## WHAT YOU HAVE TO DO
Every line of the material should be output exactly as written.

'''

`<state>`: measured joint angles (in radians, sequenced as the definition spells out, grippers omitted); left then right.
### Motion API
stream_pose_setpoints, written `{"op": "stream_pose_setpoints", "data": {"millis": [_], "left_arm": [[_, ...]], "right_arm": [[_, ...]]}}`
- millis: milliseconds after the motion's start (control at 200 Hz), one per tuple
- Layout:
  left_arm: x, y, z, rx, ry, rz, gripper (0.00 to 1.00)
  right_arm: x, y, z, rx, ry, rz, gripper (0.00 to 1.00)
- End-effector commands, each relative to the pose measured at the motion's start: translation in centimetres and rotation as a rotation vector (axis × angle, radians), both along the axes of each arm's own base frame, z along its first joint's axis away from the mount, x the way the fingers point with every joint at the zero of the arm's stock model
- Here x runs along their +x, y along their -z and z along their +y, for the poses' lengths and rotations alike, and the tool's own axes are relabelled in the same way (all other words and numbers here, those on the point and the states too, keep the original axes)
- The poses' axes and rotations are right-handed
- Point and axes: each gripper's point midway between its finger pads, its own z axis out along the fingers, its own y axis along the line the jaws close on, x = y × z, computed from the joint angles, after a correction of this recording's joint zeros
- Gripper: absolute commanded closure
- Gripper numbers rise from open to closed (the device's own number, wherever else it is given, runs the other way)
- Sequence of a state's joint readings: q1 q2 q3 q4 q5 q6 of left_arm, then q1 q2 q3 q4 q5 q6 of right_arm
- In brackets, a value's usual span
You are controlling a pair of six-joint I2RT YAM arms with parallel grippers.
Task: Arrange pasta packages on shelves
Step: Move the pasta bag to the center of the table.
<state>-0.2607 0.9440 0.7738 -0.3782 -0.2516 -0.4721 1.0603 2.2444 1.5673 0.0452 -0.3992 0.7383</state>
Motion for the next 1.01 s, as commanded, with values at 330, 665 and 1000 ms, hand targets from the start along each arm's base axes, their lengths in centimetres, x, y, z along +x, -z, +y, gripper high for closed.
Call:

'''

## WORKED SOLUTION
`<state>`: measured joint angles (in radians, sequenced as the definition spells out, grippers omitted); left then right.
### Motion API
stream_pose_setpoints, written `{"op": "stream_pose_setpoints", "data": {"millis": [_], "left_arm": [[_, ...]], "right_arm": [[_, ...]]}}`
- millis: milliseconds after the motion's start (control at 200 Hz), one per tuple
- Layout:
  left_arm: x, y, z, rx, ry, rz, gripper (0.00 to 1.00)
  right_arm: x, y, z, rx, ry, rz, gripper (0.00 to 1.00)
- End-effector commands, each relative to the pose measured at the motion's start: translation in centimetres and rotation as a rotation vector (axis × angle, radians), both along the axes of each arm's own base frame, z along its first joint's axis away from the mount, x the way the fingers point with every joint at the zero of the arm's stock model
- Here x runs along their +x, y along their -z and z along their +y, for the poses' lengths and rotations alike, and the tool's own axes are relabelled in the same way (all other words and numbers here, those on the point and the states too, keep the original axes)
- The poses' axes and rotations are right-handed
- Point and axes: each gripper's point midway between its finger pads, its own z axis out along the fingers, its own y axis along the line the jaws close on, x = y × z, computed from the joint angles, after a correction of this recording's joint zeros
- Gripper: absolute commanded closure
- Gripper numbers rise from open to closed (the device's own number, wherever else it is given, runs the other way)
- Sequence of a state's joint readings: q1 q2 q3 q4 q5 q6 of left_arm, then q1 q2 q3 q4 q5 q6 of right_arm
- In brackets, a value's usual span
You are controlling a pair of six-joint I2RT YAM arms with parallel grippers.
Task: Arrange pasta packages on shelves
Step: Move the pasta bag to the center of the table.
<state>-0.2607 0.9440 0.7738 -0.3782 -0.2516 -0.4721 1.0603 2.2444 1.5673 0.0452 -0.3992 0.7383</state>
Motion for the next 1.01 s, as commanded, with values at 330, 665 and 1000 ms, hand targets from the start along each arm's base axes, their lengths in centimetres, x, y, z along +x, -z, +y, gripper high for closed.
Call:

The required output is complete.